L’effondrement du pont Aro, survenu ce mercredi 15 juillet 2026 sur la Route nationale 26 (RN26), a coupé la circulation sur l’un des principaux corridors routiers du Haut-Uele. Cette infrastructure jouait un rôle crucial dans la liaison entre plusieurs territoires de la province et dans le transport des marchandises destinées aux populations locales.

Pour Patrick Adjube, président territorial de la Confédération des petites et moyennes entreprises du Congo (COPEMECO) à Faradje, cette catastrophe était annoncée. Il explique que l’ouvrage présentait depuis longtemps des signes de dégradation, aggravés par l’intensification du trafic des poids lourds consécutive à la détérioration de la route Mungbere–Isiro. « De nombreux transporteurs ont été contraints d’emprunter l’axe de Faradje pour rejoindre Isiro, augmentant considérablement la pression sur un pont déjà fragilisé », a-t-il confié à sosoyamboka.net.

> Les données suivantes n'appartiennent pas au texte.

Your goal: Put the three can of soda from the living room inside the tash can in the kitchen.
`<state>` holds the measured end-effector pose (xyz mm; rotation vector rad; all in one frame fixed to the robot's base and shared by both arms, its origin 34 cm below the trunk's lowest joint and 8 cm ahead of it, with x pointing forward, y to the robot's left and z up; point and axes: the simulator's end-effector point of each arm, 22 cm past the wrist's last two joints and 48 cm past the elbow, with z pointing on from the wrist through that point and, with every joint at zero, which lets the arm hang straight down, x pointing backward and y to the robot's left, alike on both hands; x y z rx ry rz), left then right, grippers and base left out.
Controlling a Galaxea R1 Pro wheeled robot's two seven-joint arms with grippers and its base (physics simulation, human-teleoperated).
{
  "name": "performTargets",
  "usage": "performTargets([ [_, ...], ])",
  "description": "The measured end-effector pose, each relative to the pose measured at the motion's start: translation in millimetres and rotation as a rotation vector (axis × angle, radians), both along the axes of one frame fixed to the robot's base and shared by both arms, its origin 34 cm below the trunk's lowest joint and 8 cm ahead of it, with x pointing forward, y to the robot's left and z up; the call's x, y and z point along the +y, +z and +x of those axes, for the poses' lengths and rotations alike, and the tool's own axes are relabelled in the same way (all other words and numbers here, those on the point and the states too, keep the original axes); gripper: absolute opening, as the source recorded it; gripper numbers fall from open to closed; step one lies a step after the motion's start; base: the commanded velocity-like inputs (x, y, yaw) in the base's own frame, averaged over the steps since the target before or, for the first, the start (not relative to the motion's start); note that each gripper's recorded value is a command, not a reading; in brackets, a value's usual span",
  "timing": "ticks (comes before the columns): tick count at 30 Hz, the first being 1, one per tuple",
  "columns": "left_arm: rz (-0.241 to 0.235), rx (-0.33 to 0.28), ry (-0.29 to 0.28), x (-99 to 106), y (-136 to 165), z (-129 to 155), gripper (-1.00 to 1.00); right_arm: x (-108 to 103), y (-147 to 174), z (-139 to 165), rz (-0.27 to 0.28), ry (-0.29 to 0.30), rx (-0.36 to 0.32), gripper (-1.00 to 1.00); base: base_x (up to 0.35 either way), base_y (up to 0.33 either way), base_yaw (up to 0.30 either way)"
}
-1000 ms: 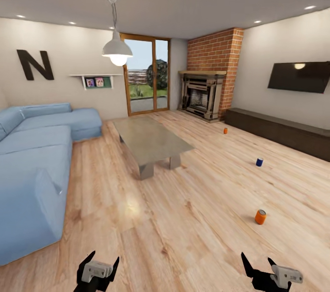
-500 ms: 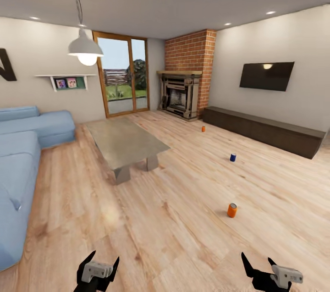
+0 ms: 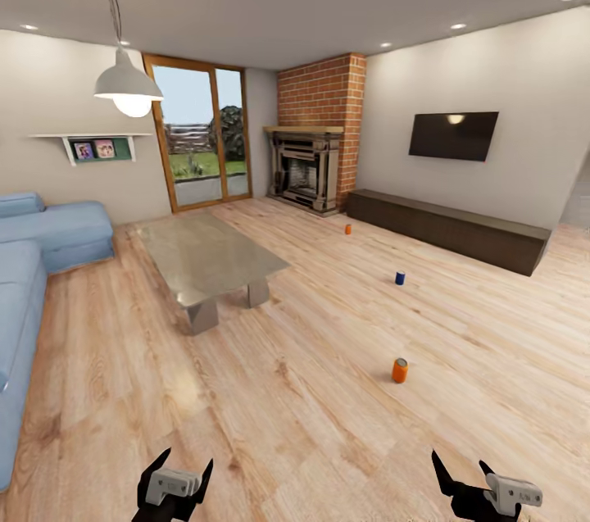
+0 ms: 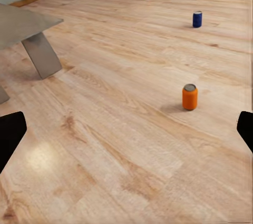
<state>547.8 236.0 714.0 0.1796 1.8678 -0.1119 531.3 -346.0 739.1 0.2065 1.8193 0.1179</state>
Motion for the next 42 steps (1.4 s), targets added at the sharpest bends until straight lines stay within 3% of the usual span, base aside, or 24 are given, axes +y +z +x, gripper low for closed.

Les conséquences économiques de cet effondrement suscitent de vives inquiétudes. La RN26 constitue une voie essentielle pour l’acheminement des denrées alimentaires, des matériaux de construction et de nombreux produits manufacturés vers les territoires de Faradje, Dungu, Niangara et Wamba. Les opérateurs économiques redoutent des retards d’approvisionnement, une raréfaction de certains produits et une augmentation progressive des prix sur les marchés.

Face à cette situation, les acteurs économiques appellent les autorités provinciales et nationales à engager sans délai des travaux de reconstruction du pont Aro et à accélérer la réhabilitation des infrastructures routières prioritaires. Pour de nombreux observateurs, cet incident met une nouvelle fois en lumière l’urgence de moderniser les réseaux de transport du Haut-Uele, dont dépend une grande partie de l’activité économique provinciale.